Promoting "inclusive growth", as Manmohan Singh puts it, one that promises betterment of living conditions to all including those Indian states that are hit by Communist-Maoist insurgency, has come to be a prominent challenge facing Indian leadership.

Corruption has been a simmering problem in Indian society, polity and politics. The levels of corruption might not be as bad as here in Afghanistan, but it has come to have a deeply negative impact. From time to time and in the heat of political campaigns, the issue of trillions of dollars of black Indian money stashed away in Swiss banks turns into a hot political issue.

Recently, an Indian social activist, Anna Hazare, unleashed a national frenzy in India by undertaking a fast-unto-death in protest against widespread corruption.
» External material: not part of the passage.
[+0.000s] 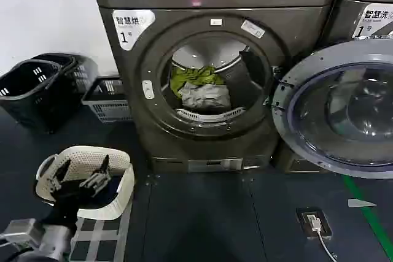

The government in New Delhi under public pressure had to compromise with and accommodate many demands of this activist.

Twenty years after the birth of a new India, the Indian people and its political class are all acutely aware that corruption and a notoriously vast bureaucratic red-tape threaten the future of the new India. Twenty years on, all eyes in India are once again on Manmohan Singh, wanting him to be once again the hero of India, freeing the country from the morass of corruption and bureaucratic red-tape just as he freed India from the morass of economic decline twenty years ago. From Kabul, we wish him good luck!